* _Exercise instructions_:
Scan the material below for the string "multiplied", and copy every line where it shows up.

* _Data excerpts_:
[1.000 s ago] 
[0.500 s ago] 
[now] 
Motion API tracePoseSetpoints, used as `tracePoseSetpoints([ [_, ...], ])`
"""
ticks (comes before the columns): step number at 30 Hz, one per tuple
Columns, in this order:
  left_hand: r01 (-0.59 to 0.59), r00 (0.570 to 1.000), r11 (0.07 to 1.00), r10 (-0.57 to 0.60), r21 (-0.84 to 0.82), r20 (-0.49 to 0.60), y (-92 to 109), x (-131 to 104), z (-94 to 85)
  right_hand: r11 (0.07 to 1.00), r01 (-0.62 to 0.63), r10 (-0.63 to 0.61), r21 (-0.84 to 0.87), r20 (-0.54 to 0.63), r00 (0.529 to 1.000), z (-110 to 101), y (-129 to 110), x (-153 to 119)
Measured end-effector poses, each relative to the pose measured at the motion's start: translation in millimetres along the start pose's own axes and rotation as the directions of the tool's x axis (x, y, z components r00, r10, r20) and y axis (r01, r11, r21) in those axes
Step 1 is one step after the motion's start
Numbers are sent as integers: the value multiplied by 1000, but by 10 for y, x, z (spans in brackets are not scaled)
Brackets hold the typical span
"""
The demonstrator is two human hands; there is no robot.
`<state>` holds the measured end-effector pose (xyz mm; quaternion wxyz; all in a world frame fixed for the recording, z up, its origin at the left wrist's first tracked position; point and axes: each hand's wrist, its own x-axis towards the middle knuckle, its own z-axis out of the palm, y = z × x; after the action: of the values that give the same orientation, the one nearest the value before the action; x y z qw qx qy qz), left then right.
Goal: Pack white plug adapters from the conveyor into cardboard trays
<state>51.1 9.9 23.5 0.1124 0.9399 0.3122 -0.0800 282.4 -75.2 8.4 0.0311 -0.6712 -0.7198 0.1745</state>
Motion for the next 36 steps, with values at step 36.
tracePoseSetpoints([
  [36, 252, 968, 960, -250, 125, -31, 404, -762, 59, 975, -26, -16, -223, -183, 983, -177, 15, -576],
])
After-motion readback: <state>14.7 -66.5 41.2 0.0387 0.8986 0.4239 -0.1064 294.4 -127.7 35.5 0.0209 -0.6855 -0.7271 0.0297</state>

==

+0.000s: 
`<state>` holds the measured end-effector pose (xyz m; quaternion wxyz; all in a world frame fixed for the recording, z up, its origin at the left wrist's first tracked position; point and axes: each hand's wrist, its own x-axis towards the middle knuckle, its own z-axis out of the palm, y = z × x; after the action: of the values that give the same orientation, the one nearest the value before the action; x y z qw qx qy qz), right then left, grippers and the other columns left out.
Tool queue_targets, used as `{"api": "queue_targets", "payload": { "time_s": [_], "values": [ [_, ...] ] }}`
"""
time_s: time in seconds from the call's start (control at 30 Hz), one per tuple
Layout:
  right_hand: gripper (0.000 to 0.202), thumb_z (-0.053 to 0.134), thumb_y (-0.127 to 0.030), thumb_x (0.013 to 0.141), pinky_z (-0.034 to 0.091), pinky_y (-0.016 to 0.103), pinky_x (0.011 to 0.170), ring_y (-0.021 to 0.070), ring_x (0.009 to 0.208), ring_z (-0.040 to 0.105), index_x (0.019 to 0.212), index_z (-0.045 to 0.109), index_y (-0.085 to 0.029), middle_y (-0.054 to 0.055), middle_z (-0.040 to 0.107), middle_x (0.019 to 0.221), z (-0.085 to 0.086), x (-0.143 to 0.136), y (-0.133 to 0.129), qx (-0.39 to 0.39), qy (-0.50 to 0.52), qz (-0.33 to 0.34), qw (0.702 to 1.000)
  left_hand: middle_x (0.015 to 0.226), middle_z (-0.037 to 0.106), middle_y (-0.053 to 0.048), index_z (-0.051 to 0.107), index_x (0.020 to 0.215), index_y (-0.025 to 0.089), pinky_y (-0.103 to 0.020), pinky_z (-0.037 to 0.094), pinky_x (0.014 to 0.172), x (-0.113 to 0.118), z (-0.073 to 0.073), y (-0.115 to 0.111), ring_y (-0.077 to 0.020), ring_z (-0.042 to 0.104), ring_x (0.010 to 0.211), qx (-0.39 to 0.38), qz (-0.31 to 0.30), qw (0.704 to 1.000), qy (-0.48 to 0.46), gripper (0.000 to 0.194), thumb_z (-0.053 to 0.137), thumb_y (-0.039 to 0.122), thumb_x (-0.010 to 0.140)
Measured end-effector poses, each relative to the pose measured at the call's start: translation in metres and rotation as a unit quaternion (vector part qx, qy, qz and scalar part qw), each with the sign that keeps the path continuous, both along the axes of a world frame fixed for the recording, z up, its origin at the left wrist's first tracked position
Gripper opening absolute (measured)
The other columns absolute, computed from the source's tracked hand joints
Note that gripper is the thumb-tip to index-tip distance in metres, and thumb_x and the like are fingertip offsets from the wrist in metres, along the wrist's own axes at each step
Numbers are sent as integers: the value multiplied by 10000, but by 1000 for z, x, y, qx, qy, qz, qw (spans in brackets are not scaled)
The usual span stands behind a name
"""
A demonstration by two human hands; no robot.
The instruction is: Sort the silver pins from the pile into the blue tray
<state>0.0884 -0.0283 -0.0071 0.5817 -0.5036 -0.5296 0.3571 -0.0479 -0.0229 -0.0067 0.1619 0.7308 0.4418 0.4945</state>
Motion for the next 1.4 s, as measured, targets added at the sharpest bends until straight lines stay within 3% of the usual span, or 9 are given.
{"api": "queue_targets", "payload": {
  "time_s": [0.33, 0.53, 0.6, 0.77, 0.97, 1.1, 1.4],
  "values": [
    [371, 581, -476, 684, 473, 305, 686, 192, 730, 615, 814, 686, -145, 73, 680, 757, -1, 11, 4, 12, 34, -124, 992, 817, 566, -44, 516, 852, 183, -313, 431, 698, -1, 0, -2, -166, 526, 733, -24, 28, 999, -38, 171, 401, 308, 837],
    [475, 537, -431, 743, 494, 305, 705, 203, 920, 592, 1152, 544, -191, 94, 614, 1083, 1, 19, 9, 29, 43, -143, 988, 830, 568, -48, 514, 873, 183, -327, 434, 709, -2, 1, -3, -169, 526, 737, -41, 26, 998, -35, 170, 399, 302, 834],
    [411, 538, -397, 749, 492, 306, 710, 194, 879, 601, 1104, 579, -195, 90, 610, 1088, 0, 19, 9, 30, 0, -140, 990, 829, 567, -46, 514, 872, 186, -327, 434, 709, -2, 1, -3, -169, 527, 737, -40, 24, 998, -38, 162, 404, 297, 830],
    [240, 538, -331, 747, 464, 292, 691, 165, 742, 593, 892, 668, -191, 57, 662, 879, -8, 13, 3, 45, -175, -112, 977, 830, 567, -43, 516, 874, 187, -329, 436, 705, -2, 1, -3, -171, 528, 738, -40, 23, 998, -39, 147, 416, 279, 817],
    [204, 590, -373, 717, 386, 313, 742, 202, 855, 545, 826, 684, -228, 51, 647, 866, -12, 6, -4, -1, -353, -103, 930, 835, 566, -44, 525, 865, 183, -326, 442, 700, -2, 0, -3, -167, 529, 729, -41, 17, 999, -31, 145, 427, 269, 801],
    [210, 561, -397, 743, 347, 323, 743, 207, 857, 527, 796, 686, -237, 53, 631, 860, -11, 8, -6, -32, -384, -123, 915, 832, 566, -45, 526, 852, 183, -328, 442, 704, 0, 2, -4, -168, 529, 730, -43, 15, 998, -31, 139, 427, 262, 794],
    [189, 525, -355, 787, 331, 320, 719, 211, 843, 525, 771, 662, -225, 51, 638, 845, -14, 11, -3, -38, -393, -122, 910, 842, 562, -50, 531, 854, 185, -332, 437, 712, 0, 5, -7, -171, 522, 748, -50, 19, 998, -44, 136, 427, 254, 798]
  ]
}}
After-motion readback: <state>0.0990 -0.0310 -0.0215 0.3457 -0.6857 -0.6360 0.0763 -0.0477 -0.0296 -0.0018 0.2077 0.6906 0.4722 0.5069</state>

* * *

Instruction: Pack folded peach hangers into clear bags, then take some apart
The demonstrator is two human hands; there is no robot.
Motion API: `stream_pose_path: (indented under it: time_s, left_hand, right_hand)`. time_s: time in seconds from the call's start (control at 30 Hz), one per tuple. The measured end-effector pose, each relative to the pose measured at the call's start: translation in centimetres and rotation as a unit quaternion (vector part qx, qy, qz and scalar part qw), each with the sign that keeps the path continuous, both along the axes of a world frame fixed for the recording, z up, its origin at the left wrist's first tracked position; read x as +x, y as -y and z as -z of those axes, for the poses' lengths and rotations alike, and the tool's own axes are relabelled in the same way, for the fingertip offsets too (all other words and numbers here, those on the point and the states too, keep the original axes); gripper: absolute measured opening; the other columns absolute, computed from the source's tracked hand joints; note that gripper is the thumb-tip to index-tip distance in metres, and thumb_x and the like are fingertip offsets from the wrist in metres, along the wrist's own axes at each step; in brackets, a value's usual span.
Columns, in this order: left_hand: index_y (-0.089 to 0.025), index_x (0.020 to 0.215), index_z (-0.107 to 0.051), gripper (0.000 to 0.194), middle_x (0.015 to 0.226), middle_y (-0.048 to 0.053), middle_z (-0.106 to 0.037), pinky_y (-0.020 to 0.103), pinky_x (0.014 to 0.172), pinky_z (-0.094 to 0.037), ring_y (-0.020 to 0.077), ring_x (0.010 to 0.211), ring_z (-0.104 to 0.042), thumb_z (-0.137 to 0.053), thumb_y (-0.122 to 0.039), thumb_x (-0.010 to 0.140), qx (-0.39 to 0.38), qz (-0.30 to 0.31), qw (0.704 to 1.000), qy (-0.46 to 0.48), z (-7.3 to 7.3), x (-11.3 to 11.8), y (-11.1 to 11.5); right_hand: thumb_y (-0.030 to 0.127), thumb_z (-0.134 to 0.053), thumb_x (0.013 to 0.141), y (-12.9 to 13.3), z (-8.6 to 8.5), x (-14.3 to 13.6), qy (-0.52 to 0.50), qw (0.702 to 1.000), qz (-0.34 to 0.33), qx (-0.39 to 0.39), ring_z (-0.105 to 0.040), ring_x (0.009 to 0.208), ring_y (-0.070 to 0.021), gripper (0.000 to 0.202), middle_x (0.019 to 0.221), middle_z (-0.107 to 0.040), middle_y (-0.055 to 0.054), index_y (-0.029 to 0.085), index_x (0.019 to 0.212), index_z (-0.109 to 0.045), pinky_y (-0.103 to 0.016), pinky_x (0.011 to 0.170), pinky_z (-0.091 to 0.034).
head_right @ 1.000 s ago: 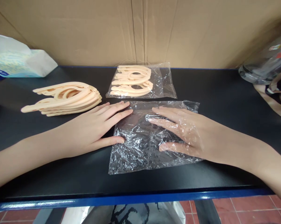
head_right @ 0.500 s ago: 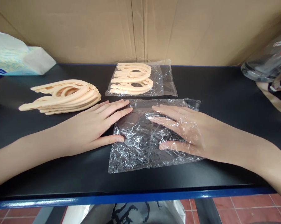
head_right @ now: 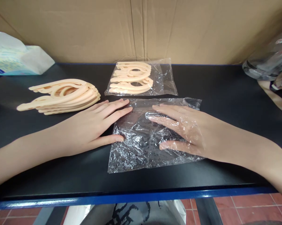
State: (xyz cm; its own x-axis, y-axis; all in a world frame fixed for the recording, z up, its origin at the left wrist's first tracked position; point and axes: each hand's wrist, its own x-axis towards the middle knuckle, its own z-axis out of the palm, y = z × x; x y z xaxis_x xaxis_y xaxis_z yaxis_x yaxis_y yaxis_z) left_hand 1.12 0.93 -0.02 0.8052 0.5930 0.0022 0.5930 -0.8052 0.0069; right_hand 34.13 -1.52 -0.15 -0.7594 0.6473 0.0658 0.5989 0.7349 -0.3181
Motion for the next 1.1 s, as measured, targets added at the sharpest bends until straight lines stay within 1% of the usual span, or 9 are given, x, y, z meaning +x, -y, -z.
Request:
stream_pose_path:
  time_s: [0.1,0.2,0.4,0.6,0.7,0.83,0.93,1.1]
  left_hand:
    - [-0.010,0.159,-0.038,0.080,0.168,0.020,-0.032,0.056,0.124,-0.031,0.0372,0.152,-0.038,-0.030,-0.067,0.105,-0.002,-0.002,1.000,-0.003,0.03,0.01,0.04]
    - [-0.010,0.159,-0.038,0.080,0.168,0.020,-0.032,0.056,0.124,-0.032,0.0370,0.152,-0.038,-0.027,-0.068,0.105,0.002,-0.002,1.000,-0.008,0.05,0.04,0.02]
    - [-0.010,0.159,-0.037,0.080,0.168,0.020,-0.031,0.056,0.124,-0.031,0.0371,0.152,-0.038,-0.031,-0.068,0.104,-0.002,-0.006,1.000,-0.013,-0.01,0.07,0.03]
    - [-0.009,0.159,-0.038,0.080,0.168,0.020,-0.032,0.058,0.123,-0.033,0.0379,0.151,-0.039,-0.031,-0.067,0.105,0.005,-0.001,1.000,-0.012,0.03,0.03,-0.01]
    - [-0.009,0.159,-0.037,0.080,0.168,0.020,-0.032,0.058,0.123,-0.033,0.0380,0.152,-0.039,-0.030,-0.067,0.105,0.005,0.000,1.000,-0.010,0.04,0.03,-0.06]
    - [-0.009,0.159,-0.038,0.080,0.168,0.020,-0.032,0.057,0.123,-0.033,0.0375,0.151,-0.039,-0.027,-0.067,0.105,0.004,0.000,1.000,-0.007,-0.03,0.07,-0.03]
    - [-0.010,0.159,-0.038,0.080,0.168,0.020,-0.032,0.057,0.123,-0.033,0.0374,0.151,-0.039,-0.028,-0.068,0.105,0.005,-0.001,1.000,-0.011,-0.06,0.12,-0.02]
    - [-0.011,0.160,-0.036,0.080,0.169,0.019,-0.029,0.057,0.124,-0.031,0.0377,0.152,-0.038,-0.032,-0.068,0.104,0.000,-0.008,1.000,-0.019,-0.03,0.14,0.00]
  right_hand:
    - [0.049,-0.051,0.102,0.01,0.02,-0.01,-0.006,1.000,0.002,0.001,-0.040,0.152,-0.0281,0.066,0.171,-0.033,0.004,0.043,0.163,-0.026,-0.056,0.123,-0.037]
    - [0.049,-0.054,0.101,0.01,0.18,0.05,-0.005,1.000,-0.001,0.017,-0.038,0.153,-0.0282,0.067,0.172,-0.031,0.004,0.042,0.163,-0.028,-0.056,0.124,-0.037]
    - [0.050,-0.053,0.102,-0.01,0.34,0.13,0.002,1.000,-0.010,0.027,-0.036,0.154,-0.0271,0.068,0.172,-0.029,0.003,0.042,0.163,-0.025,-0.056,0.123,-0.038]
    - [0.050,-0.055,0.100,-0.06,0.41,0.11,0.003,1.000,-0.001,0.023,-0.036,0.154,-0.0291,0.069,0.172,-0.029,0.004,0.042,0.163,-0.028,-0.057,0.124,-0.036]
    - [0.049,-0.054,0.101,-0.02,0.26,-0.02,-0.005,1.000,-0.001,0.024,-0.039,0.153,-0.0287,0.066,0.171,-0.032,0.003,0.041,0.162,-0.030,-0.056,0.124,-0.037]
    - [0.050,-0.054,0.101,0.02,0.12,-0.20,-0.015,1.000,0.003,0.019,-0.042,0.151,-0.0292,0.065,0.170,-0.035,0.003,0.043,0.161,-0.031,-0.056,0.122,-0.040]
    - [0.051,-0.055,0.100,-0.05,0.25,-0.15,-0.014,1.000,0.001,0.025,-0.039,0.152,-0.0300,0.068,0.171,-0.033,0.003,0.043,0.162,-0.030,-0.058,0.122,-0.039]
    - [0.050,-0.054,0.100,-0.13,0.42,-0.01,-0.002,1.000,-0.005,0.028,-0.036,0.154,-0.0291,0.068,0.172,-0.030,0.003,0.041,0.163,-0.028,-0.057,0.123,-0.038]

* _Exercise solution_:
Numbers are sent as integers: the value multiplied by 1000, but by 10 for y, x, z (spans in brackets are not scaled)
Numbers are sent as integers: the value multiplied by 10000, but by 1000 for z, x, y, qx, qy, qz, qw (spans in brackets are not scaled)

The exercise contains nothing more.